Glendon Campus
York University
2275 Bayview Avenue
Toronto, Ontario
Canada M4N 3M6
Glendon’s ‘Noche Latina’ Blows Away the Winter Blues

Share

With winter and snow intent on continuing to torment us indefinitely, the warm breezes of Latin music were just what everybody needed at Glendon’s Noche Latina. Playing at two sold-out concerts on March 1st and 2nd in Theatre Glendon, the Glendon Musical Ensemble (pictured left) heated up the air and melted the hearts of the audience with a two-hour bonanza of singing, dancing and instrumentals.

Well-known pieces, such as Tito Puente’s “Oye comó va”, Abreu’s “Tico, tico”, Jobím’s “Corcovado”, Haroldo Lobo’s “Tristeza” and the Gypsy Kings’ “Bamboleo” delighted everyone, as they were performed with irresistible charm and great musical skill. But there were new, original compositions as well, such as the GME’s own guitarist, Glenn Williams’ sophisticated “Look Up to the Sky”, after the style of Jobím.

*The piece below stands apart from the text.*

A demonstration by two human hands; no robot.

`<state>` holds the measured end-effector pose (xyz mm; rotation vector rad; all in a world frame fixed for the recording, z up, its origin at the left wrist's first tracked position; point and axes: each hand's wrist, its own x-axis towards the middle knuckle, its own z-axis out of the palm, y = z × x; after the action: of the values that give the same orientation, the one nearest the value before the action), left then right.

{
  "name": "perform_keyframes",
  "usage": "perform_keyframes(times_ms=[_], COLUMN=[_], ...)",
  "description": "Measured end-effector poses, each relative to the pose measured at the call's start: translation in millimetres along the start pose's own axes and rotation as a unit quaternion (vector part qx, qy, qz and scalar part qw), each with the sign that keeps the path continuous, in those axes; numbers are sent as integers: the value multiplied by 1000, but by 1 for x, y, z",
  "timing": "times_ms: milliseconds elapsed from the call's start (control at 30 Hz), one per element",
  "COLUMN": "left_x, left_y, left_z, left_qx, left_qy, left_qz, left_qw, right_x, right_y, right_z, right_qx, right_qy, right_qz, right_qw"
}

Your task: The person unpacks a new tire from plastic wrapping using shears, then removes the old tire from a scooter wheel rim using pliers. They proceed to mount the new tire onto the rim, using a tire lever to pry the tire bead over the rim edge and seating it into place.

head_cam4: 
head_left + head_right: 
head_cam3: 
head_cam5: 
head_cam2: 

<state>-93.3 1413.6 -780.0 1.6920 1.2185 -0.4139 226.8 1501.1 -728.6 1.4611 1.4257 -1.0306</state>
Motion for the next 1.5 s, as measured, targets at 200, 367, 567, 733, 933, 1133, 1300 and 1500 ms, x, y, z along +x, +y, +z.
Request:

The variety of instruments: strings, guitars, flute, clarinet, accordion, drums, percussion and keyboard, created a rich sound and the listeners gave into their rhythms and melodies, swaying and occasionally clapping out the beat.

The Glendon Musical Ensemble, formed in 1999, boasts 33 members comprised mostly of students, but also welcoming alumni, faculty and members of the staff. Co-directed by two dedicated and versatile student musicians, Paulo Bittencourt and Cristina Raimondo, they not only perform in special concerts, conceptualized and mounted entirely by the group, but also support other Glendon events, such as the recent March Break Gala (an important recruiting event), by creating a warm and welcoming ambiance through their music. They represent the liberal arts ideal of an all-round education and an opportunity to hone artistic talents on campus. Raimondo will be sadly missed when she graduates this year, but she and Bittencourt will remain co-directors of the GME. The number of new members and eager participants in the Ensemble are an encouraging sign for the future.

Bittencourt’s haunting and delicious rendition of “The Girl from Ipanema”, accompanying himself on the keyboard, ended the concert and brought the audience to their feet. Everyone wanted more summer breeze, ocean waves, lovely melodies, dancing feet. No one wanted to go out in the snow.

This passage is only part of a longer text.